**WORK ITEM**
The lines to repeat are those below from the one containing "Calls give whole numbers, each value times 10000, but" down to the one containing "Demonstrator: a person", both included; reproduce them exactly and nothing else.

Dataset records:
Start of Block
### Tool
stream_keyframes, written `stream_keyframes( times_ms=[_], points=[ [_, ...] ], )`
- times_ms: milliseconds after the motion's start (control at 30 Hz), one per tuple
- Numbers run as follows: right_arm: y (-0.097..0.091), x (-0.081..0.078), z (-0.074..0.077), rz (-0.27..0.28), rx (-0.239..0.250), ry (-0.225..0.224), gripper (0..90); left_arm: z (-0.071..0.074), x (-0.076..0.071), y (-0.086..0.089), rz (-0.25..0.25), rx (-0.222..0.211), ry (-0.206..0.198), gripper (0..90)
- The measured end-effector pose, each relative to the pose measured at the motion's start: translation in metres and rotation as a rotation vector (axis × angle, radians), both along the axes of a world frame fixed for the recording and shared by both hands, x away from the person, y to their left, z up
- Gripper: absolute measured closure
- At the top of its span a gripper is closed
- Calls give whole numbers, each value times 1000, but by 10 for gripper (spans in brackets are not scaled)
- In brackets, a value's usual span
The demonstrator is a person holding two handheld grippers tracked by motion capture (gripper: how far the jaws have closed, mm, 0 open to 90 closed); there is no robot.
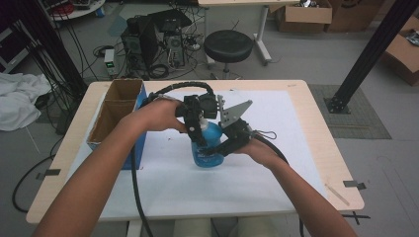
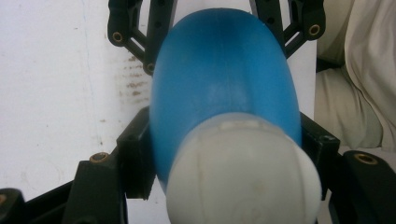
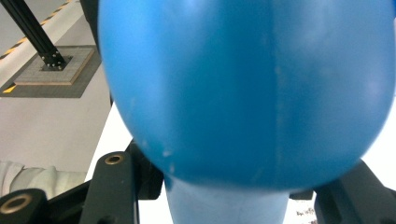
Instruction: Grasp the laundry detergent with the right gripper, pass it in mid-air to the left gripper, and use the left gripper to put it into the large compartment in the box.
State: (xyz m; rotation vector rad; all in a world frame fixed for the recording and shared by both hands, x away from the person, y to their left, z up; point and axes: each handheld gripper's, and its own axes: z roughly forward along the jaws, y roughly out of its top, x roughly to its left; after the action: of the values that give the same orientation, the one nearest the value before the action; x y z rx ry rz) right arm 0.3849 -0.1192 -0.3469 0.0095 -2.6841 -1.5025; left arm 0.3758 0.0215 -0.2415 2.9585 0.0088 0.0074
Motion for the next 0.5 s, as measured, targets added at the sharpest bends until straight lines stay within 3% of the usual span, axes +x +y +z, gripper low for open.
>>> stream_keyframes(
  times_ms=[267,500],
  points=[
    [-1,0,-1,5,-1,-5,439,0,-1,0,-14,-7,-5,374],
    [-2,-1,1,-7,18,-25,427,4,-3,0,-26,-27,-39,377]
  ],
)
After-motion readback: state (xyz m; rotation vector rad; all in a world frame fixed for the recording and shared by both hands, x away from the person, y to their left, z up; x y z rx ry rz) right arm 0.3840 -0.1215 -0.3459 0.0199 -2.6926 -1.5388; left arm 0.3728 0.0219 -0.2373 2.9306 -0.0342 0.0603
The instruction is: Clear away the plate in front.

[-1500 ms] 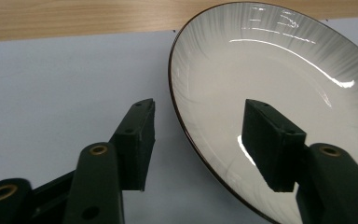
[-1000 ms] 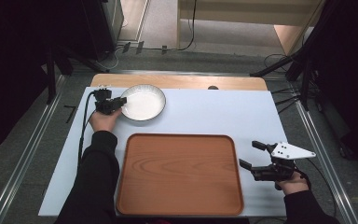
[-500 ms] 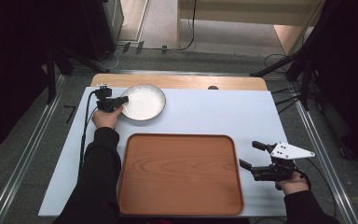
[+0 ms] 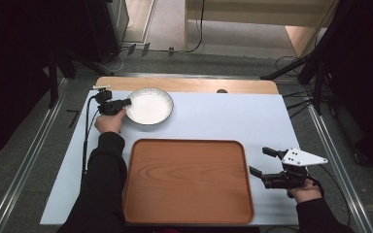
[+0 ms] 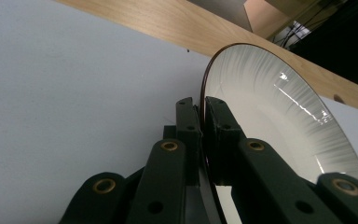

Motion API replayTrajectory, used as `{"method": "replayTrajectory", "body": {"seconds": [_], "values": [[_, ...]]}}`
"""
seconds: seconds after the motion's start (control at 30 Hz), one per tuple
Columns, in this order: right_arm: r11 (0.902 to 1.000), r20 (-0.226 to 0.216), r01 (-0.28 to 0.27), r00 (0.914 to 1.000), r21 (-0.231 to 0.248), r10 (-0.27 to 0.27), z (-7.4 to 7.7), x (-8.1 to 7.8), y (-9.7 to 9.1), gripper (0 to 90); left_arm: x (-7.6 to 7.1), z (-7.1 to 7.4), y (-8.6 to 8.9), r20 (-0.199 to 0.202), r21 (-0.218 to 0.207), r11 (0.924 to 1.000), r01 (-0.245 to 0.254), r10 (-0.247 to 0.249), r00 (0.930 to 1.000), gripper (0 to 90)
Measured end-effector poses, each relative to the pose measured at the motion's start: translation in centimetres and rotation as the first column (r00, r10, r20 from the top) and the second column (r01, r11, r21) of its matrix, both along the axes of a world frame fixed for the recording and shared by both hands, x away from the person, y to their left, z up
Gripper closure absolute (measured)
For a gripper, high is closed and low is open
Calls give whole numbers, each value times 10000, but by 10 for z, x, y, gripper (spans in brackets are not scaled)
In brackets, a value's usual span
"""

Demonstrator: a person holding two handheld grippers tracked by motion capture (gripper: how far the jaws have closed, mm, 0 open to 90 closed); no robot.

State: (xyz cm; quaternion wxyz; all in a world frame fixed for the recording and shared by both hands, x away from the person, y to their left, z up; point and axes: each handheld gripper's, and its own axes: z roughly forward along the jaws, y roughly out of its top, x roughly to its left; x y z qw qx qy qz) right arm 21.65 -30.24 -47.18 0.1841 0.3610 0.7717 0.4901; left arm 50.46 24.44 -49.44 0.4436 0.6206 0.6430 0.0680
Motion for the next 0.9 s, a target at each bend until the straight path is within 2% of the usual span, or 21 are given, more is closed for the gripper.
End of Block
**RESPONSE FOR THIS EXERCISE**
Calls give whole numbers, each value times 10000, but by 10 for z, x, y, gripper (spans in brackets are not scaled)
In brackets, a value's usual span
"""

Demonstrator: a person holding two handheld grippers tracked by motion capture (gripper: how far the jaws have closed, mm, 0 open to 90 closed); no robot.

The output has nothing more to it.